AIM OF THE TASK: Where the listing below reaches the line containing "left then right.", start writing out lines exactly, and stop once the line containing "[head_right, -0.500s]" has been written.

-- Opening Marker --

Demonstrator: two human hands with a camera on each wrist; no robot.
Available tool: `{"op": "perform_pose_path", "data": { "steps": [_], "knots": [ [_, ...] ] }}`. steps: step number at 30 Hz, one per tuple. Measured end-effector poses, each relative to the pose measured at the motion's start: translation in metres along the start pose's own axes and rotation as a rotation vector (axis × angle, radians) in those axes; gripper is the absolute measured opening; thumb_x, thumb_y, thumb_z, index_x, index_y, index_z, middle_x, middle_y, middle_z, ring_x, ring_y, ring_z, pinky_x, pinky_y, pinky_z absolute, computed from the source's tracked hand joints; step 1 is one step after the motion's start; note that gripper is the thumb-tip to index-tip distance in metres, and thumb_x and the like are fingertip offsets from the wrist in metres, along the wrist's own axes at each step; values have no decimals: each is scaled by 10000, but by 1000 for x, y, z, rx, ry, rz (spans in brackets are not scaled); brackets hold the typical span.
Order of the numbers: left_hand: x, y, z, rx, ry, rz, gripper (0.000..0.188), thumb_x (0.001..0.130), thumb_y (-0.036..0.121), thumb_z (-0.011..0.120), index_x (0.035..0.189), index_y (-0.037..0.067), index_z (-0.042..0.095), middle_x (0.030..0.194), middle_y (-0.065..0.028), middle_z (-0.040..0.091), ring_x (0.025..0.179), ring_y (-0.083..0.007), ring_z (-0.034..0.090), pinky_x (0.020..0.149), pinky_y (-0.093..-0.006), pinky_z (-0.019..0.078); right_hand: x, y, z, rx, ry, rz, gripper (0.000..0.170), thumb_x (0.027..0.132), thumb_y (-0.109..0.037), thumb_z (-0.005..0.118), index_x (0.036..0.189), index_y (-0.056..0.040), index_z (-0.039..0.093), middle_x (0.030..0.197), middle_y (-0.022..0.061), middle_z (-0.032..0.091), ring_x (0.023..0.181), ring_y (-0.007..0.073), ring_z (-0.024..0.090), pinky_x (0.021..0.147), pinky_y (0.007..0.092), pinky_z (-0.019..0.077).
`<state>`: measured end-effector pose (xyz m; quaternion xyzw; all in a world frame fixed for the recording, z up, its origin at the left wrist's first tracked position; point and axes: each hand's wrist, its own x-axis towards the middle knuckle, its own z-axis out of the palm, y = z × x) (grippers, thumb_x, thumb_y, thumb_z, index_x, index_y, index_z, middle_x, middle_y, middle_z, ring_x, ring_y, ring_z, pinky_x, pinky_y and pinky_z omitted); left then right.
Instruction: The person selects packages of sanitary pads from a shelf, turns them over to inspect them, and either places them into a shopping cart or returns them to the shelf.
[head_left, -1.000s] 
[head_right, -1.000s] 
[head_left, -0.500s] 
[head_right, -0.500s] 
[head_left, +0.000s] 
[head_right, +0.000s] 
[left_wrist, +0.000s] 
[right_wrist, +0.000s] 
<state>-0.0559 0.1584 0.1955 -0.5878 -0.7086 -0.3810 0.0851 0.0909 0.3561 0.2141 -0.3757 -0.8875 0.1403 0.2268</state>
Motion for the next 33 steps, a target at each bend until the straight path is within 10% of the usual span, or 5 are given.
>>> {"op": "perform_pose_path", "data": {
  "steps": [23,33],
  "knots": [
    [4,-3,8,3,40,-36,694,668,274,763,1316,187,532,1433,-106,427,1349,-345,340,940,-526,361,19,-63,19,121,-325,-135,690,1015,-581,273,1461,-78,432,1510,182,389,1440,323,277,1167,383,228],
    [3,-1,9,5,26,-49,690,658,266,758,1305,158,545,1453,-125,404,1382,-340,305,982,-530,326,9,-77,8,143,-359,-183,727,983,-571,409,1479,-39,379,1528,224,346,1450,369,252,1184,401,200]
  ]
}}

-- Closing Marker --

REPLY:
`<state>`: measured end-effector pose (xyz m; quaternion xyzw; all in a world frame fixed for the recording, z up, its origin at the left wrist's first tracked position; point and axes: each hand's wrist, its own x-axis towards the middle knuckle, its own z-axis out of the palm, y = z × x) (grippers, thumb_x, thumb_y, thumb_z, index_x, index_y, index_z, middle_x, middle_y, middle_z, ring_x, ring_y, ring_z, pinky_x, pinky_y and pinky_z omitted); left then right.
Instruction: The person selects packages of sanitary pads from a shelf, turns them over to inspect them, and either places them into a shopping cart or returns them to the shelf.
[head_left, -1.000s] 
[head_right, -1.000s] 
[head_left, -0.500s] 
[head_right, -0.500s] 

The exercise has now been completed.